What you are asked to do
When a line of the listing below has the string "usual" in it, copy that line.

--- START ---

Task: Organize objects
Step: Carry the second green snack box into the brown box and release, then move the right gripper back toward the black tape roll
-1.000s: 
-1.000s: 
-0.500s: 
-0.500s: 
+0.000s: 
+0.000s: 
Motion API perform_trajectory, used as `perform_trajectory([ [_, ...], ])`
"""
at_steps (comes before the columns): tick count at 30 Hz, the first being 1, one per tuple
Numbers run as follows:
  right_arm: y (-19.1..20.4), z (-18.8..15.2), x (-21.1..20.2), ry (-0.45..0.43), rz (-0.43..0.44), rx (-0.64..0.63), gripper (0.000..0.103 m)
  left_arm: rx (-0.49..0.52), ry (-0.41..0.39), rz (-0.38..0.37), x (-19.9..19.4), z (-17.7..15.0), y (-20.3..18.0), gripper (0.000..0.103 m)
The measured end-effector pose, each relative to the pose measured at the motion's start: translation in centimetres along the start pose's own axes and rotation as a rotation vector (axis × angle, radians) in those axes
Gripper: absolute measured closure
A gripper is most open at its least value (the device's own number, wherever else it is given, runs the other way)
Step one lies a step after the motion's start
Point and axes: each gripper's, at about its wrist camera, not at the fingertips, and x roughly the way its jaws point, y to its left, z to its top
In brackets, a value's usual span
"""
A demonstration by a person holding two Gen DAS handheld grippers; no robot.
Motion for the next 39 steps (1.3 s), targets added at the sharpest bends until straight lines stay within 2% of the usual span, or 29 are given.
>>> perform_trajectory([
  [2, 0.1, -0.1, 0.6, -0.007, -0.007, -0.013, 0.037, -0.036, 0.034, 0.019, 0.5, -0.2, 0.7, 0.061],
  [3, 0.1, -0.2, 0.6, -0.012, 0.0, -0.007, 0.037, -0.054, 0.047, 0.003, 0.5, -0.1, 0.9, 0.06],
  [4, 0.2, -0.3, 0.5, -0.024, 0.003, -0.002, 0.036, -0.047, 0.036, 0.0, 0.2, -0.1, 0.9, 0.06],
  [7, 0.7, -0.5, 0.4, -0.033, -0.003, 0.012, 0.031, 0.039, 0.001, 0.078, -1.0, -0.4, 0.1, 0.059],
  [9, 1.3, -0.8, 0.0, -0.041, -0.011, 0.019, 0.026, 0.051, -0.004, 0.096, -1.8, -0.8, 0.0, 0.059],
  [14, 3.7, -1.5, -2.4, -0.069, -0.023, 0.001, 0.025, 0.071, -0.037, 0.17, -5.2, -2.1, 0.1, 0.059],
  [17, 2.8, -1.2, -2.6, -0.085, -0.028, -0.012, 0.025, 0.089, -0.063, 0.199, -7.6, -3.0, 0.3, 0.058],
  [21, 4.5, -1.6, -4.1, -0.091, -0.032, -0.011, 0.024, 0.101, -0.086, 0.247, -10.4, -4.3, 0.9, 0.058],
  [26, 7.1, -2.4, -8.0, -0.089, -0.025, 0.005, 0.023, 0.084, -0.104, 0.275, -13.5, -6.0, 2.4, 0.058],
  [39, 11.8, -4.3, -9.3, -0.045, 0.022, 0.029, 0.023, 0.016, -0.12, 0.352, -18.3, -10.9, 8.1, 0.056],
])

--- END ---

Answer section
In brackets, a value's usual span
Motion for the next 39 steps (1.3 s), targets added at the sharpest bends until straight lines stay within 2% of the usual span, or 29 are given.

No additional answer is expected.